WORK ORDER
Reproduce the top of the data verbatim, through and including the line that contains "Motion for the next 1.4".

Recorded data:
----------------

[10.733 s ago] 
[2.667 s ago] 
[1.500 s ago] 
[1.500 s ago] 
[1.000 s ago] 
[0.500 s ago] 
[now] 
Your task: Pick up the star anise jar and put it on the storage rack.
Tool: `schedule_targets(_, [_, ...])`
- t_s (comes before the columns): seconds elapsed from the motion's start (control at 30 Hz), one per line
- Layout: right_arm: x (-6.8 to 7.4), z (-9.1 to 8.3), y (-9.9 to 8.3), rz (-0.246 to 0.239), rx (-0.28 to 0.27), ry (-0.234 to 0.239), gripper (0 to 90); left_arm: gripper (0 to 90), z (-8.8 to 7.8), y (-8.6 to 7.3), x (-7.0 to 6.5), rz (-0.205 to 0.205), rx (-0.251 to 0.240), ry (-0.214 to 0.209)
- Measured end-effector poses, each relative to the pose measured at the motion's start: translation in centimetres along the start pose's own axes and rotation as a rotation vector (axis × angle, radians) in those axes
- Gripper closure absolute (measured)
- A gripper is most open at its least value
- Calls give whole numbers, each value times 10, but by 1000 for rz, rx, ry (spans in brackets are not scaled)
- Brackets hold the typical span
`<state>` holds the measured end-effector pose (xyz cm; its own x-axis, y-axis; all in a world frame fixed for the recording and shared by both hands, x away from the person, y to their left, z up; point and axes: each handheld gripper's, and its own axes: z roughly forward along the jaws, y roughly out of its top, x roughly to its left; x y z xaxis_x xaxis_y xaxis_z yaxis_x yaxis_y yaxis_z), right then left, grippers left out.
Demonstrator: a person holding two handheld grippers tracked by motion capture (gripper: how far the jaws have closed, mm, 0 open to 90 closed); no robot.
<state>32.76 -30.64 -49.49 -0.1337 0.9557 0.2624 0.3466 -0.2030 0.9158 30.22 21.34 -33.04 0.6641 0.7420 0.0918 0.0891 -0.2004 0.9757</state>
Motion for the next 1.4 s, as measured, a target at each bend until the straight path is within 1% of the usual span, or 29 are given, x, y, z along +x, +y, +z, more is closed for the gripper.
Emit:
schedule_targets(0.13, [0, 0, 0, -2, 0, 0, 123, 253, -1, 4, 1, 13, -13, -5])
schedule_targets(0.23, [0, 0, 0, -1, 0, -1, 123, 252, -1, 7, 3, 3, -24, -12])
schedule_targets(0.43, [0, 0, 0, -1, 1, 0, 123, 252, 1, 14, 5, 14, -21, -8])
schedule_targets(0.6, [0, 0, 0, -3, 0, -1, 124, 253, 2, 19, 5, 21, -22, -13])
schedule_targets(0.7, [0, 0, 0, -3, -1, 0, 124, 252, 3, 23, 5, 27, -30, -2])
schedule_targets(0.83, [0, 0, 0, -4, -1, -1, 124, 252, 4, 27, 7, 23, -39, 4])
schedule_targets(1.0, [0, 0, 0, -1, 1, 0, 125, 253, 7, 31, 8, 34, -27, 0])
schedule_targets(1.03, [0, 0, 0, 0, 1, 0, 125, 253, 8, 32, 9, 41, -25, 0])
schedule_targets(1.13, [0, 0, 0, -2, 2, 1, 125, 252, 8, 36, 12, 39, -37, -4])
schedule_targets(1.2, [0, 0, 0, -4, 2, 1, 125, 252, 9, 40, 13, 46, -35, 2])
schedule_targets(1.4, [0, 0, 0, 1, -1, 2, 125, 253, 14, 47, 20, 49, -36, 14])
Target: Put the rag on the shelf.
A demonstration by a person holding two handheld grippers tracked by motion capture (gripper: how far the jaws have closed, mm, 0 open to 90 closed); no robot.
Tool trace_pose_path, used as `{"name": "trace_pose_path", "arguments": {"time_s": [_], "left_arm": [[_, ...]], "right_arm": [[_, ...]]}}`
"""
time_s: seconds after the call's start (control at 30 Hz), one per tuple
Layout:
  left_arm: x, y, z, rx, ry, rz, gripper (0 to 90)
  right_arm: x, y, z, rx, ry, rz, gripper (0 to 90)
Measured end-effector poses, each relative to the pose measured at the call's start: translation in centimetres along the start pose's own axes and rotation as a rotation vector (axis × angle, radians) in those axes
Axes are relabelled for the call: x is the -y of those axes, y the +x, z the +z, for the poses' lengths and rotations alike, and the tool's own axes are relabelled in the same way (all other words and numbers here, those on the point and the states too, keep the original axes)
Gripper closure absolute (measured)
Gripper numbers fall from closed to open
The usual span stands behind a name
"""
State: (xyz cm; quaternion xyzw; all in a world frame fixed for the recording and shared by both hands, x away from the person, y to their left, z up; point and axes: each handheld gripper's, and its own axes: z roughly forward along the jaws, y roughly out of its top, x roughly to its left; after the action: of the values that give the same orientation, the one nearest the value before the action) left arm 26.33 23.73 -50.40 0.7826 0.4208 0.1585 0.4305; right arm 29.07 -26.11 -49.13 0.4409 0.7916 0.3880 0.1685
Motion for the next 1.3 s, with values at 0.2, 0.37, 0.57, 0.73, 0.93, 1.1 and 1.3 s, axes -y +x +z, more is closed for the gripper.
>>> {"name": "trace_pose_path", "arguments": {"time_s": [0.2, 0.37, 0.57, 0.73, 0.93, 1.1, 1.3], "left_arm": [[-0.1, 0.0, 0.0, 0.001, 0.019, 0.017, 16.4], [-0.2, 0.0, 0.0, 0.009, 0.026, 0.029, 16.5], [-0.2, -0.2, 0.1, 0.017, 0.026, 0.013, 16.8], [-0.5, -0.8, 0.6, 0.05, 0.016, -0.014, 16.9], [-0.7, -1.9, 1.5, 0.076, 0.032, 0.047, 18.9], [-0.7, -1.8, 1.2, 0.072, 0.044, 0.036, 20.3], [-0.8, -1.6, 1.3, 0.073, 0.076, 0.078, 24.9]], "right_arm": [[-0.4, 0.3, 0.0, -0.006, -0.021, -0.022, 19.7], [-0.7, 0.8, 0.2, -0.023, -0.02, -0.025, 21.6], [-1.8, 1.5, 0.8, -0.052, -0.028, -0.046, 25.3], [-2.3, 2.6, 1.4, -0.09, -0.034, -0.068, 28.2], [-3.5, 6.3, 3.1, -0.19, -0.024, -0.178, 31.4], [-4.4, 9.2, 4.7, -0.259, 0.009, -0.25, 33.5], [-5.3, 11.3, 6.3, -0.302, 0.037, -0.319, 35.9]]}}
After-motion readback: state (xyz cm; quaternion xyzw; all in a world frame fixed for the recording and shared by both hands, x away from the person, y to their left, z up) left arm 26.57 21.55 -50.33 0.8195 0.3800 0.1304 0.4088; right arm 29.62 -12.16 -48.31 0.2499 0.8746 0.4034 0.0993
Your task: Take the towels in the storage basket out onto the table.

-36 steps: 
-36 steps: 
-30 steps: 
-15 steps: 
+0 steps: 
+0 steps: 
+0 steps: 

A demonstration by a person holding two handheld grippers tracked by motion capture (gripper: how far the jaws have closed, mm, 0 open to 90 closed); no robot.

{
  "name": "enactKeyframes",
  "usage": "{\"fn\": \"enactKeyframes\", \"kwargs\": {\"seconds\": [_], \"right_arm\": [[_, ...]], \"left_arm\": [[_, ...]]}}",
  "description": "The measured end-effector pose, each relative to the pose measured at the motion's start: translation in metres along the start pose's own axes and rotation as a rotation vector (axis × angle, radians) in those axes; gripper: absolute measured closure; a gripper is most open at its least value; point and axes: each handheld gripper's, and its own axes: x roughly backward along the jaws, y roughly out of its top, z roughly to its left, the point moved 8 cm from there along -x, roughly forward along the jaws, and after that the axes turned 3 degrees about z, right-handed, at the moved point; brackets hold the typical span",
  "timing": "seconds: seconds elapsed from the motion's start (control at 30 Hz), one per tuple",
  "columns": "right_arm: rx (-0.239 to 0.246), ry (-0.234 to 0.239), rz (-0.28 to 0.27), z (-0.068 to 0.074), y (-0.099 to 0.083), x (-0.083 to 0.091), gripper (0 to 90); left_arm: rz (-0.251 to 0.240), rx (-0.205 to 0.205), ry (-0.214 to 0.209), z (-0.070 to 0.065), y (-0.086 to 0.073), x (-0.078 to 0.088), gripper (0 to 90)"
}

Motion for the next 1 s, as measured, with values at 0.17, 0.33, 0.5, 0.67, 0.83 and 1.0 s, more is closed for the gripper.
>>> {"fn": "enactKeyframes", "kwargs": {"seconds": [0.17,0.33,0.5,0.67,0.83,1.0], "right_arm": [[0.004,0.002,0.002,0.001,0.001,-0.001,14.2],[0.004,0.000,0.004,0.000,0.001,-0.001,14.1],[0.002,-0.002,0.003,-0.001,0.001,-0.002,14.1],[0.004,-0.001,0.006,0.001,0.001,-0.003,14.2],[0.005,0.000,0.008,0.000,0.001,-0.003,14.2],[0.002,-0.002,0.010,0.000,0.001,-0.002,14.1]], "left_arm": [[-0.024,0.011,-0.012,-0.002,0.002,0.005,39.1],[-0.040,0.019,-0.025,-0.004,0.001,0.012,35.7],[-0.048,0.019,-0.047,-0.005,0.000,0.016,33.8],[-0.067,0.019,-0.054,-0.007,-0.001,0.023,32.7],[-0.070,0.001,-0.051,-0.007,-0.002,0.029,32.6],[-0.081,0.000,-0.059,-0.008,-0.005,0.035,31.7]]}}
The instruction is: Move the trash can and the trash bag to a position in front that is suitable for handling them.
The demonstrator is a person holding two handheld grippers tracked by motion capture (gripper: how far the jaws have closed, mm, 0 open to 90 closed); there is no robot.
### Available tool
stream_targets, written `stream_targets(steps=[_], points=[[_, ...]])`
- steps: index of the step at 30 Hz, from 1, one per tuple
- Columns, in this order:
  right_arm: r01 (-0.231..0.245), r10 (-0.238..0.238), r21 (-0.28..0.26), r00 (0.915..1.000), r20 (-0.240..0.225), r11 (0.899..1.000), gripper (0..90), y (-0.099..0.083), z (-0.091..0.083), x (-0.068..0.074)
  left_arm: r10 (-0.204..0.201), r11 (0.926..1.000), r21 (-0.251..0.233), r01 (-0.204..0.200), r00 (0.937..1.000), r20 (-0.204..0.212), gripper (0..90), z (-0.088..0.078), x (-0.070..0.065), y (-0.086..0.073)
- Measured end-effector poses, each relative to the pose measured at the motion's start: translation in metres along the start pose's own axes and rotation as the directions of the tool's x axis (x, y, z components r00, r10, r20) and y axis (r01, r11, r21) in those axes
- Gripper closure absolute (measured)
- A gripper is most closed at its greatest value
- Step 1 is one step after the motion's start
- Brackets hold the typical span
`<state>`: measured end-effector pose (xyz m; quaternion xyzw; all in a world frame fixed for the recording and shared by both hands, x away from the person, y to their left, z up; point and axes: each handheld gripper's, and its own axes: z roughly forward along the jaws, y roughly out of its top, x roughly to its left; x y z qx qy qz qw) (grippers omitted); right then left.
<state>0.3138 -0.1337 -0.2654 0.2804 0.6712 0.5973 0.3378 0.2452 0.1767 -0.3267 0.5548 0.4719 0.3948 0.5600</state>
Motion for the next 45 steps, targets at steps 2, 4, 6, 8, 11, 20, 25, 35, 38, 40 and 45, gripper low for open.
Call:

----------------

TASK RESPONSE
[10.733 s ago] 
[2.667 s ago] 
[1.500 s ago] 
[1.500 s ago] 
[1.000 s ago] 
[0.500 s ago] 
[now] 
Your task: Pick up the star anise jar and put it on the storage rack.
Tool: `schedule_targets(_, [_, ...])`
- t_s (comes before the columns): seconds elapsed from the motion's start (control at 30 Hz), one per line
- Layout: right_arm: x (-6.8 to 7.4), z (-9.1 to 8.3), y (-9.9 to 8.3), rz (-0.246 to 0.239), rx (-0.28 to 0.27), ry (-0.234 to 0.239), gripper (0 to 90); left_arm: gripper (0 to 90), z (-8.8 to 7.8), y (-8.6 to 7.3), x (-7.0 to 6.5), rz (-0.205 to 0.205), rx (-0.251 to 0.240), ry (-0.214 to 0.209)
- Measured end-effector poses, each relative to the pose measured at the motion's start: translation in centimetres along the start pose's own axes and rotation as a rotation vector (axis × angle, radians) in those axes
- Gripper closure absolute (measured)
- A gripper is most open at its least value
- Calls give whole numbers, each value times 10, but by 1000 for rz, rx, ry (spans in brackets are not scaled)
- Brackets hold the typical span
`<state>` holds the measured end-effector pose (xyz cm; its own x-axis, y-axis; all in a world frame fixed for the recording and shared by both hands, x away from the person, y to their left, z up; point and axes: each handheld gripper's, and its own axes: z roughly forward along the jaws, y roughly out of its top, x roughly to its left; x y z xaxis_x xaxis_y xaxis_z yaxis_x yaxis_y yaxis_z), right then left, grippers left out.
Demonstrator: a person holding two handheld grippers tracked by motion capture (gripper: how far the jaws have closed, mm, 0 open to 90 closed); no robot.
<state>32.76 -30.64 -49.49 -0.1337 0.9557 0.2624 0.3466 -0.2030 0.9158 30.22 21.34 -33.04 0.6641 0.7420 0.0918 0.0891 -0.2004 0.9757</state>
Motion for the next 1.4 s, as measured, a target at each bend until the straight path is within 1% of the usual span, or 29 are given, x, y, z along +x, +y, +z, more is closed for the gripper.

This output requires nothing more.